Shouldn't the BC557 be inverting the square wave from 555?

And also how can I get rid of or reduce that little voltage ramp in the square wave coming out of the BC557 emitter?

555.jpg

Channel A is on pin 3 of the 555 and channel B is on the emitter of the BC557.
 

EDITS:
We cannot see what the emitter of the BC557 is connected to. Maybe you think the collector is called the emitter?
Darlington Q4 has its emitter and collector pins connected backwards.
Please post the entire circuit showing what the emitter of the BC557 connects to and what the emitters of the darlingtons connect to (their load).
Please separate the two signal waveforms shown on the 'scope.

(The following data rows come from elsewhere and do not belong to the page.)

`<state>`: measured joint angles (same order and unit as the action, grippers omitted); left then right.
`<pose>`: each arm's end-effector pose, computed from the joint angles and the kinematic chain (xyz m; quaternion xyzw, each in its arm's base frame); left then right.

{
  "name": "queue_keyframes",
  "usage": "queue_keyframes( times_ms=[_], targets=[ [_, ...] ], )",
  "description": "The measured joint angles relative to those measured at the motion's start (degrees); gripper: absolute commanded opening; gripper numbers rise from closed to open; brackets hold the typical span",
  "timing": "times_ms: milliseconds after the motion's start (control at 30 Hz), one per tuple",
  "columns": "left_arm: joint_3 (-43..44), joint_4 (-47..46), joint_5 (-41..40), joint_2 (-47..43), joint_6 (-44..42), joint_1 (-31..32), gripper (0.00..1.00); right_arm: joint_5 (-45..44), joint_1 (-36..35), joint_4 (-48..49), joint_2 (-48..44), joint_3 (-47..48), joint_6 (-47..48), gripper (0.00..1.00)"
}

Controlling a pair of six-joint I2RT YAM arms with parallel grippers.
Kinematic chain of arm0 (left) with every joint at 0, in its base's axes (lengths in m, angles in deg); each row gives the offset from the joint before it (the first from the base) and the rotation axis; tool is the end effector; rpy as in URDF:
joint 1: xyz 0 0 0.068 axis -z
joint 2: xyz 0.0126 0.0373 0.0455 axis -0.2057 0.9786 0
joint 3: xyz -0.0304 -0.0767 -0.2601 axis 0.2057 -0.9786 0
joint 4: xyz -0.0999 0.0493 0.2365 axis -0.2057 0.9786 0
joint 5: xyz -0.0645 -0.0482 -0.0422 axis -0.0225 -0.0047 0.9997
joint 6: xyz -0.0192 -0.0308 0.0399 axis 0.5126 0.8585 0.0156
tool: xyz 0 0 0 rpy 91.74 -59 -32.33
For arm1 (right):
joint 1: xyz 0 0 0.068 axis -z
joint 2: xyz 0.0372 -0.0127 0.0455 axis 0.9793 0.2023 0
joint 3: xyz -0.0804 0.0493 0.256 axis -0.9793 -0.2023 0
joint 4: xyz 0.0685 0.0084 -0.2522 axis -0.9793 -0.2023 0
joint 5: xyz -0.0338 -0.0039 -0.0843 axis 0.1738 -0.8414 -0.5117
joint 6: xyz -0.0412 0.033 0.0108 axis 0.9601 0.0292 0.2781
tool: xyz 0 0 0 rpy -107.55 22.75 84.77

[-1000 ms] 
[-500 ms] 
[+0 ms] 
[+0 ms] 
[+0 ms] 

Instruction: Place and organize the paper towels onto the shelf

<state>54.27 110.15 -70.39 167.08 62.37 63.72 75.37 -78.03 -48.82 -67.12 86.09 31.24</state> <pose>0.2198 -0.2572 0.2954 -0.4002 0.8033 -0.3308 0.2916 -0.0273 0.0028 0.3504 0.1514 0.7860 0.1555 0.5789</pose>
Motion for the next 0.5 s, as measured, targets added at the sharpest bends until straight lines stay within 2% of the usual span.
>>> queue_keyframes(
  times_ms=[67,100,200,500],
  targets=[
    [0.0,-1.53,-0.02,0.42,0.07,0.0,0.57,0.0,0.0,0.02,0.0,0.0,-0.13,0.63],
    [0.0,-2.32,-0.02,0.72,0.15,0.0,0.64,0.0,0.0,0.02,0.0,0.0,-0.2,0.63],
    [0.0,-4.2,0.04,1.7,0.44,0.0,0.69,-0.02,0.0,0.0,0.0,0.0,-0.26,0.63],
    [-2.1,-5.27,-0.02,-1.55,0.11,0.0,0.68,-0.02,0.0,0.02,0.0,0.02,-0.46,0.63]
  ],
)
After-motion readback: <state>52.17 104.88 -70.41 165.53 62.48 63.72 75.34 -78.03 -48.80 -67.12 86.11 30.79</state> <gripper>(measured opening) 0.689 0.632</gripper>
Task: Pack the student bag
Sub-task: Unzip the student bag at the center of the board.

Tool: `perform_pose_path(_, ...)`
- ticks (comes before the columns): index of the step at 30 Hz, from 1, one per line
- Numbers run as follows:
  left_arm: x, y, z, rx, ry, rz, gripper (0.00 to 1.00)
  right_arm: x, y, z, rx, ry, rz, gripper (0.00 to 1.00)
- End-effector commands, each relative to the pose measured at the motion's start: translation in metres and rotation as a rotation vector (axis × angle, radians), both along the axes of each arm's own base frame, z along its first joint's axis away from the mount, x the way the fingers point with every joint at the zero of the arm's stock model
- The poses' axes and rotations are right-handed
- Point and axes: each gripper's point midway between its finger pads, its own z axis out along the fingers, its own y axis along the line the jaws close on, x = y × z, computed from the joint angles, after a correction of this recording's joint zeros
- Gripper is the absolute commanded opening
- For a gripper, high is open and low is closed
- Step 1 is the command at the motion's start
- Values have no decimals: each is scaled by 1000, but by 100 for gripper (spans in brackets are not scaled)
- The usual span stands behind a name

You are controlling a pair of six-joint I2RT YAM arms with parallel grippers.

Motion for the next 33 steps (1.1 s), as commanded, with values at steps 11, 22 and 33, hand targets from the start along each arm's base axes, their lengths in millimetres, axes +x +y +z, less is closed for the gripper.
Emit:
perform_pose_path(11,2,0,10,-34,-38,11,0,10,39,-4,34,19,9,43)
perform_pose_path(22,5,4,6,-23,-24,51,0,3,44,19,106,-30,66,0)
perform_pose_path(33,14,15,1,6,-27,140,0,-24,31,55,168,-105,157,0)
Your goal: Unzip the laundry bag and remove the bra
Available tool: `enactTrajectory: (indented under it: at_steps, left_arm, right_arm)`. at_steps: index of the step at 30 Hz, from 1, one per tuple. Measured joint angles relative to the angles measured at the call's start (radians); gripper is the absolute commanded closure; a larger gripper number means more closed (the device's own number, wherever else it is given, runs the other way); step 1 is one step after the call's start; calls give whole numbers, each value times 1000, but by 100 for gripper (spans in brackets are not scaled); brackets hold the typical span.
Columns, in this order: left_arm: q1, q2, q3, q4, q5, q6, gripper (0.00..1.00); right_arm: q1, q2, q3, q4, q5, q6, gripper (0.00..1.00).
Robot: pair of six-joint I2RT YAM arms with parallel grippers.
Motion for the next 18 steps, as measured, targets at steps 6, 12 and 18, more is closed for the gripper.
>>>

EDIT: Darlington Q2 also has its emitter and collector pins connected backwards.
EDIT again: The BC557 collector does not have a load resistor to ground.
 
Last edited:

Oh that was stupid, I forgot to flip them.

No wonder it is not working properly.

Thanks anyway.

- - - Updated - - -

It works a lot better now:

555_.jpg
 

What is causing the little voltage spike while the output of the BC557 is low?

The higher the value of R1 the larger the spike is.

I am trying to use a larger value for R1 to limit the amount of current flowing to GND and maximise the voltage at the junction between R1 and the collector of Q5 BC557.

The orange waveform is offset by +10mV or so so I can see it properly.

555__.jpg
 

The output of the BC557 does not "go" low. Instead the BC557 simply turns off and lets the 10k resistor pull the voltage down if it can.
I suspect the output of the darlingtons has a load that has the voltage spike and is causing the little voltage spike to feed through to their bases.
 

The output of the BC557 does not "go" low. Instead the BC557 simply turns off and lets the 10k resistor pull the voltage down if it can.
I suspect the output of the darlingtons has a load that has the voltage spike and is causing the little voltage spike to feed through to their bases.
Is there any way to reduce it other than to reduce the value of R1??
 

Is there any way to reduce it other than to reduce the value of R1??
The transistor inverter has a high output resistance. You do not show a supply voltage but your SIM shows around 15V which is fine for using some Cmos CD4069 inverters in parallel to make a low output resistance to feed the darlingtons.